Tag Archives: nature

Spring Flowers

It is a great relief that winter is over—I find that the parade of spring flowers makes everything slightly more bearable. April is National Poetry Month, and I can recommend Two of Haya Abu Nasser’s beautiful and moving new poems, which posted on The Evergreen Review this week. In a recent issue of the New York Review of Books, Mosab Abu Toha’s poem “The Moon” was stunning, and I was bowled over by Ibrahim Nasrallah’s “Palestinian.”

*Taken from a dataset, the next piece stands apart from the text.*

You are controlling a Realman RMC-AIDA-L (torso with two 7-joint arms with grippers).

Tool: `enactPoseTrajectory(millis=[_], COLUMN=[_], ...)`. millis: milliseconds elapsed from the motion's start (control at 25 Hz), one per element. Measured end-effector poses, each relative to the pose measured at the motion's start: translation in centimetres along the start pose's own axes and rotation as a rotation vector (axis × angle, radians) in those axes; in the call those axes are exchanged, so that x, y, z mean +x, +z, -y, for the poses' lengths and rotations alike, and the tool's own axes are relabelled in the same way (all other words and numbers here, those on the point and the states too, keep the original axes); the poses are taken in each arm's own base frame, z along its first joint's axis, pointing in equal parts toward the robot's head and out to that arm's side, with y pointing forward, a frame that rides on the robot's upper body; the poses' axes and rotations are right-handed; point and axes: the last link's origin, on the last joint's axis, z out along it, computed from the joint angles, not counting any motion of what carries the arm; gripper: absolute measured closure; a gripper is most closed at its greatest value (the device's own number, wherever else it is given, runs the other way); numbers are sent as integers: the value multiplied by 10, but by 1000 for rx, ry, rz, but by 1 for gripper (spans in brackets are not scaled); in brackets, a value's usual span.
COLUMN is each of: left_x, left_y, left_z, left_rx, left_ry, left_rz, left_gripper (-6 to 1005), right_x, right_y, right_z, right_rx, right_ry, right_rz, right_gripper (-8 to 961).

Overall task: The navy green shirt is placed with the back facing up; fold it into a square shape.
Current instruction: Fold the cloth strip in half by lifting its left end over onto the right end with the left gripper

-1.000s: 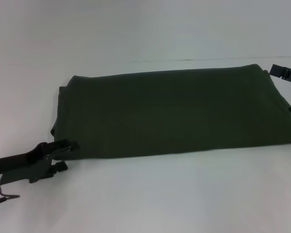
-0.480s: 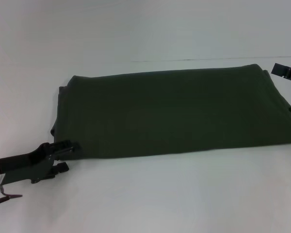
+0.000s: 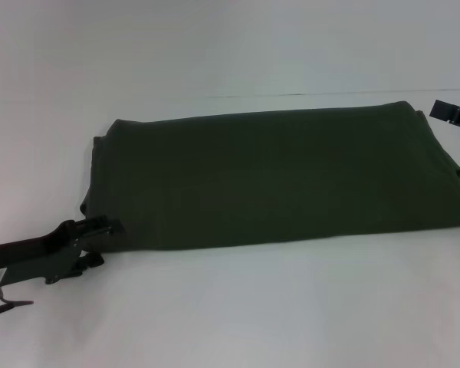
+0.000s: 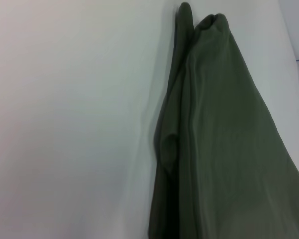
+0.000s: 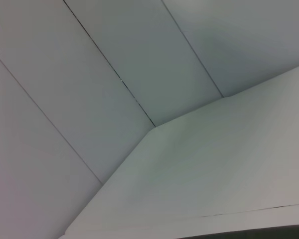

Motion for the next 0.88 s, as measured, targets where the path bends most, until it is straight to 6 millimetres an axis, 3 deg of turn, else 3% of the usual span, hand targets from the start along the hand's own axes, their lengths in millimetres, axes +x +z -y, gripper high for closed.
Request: enactPoseTrajectory(millis=[880], left_x=[16], left_y=[8], left_z=[-17], left_rx=[16], left_ry=[80], left_rz=[6], left_gripper=[172], right_x=[2], right_y=[-4], right_z=[1], right_rx=[1], right_ry=[10], right_rz=[7], right_gripper=[132])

Thanks to everyone who has donated to Haya’s brother Ahmed’s fundraiser, his cousin was able to register him at the Cairo travel office. Now we wait for his name to appear on the Gaza crossing list. We are not far from reaching our goal so that his upcoming medical, educational, and living expenses will be covered, and it would be a great help if you could share the GoFundMe link with people who might donate. I will keep you updated on how things develop.

My spouse James was quoted in a Variety article about Jewish creatives signing a letter in support of filmmaker Jonathan Glazer, whose speech at the Oscars caused a stir. James also signed another letter by Jewish Columbia faculty members rejecting the weaponization of claims of anti-Semitism.

A hybrid documentary short film entitled “The Script”, which was co-directed by our progeny Noah Schamus, is up on The New Yorker. And their debut feature Summer Solstice was picked up for distribution by Cartilage Films, and will be opening in New York City in mid-June.

I recently learned from Red Hen Press that the official publication date for my new novel, The Burning Heart of the World, will be April 1, 2025. We already have a beautiful cover featuring a digital collage by Mariam Tamrazyan, but the publicist recommended that I not share it publicly until six months before the launch. This novel about Armenians in Beirut has been a long time coming, and I’m very much looking forward to sharing it with you.

Nancy Kricorian


Gone

I woke up this morning with these words reverberating in my head.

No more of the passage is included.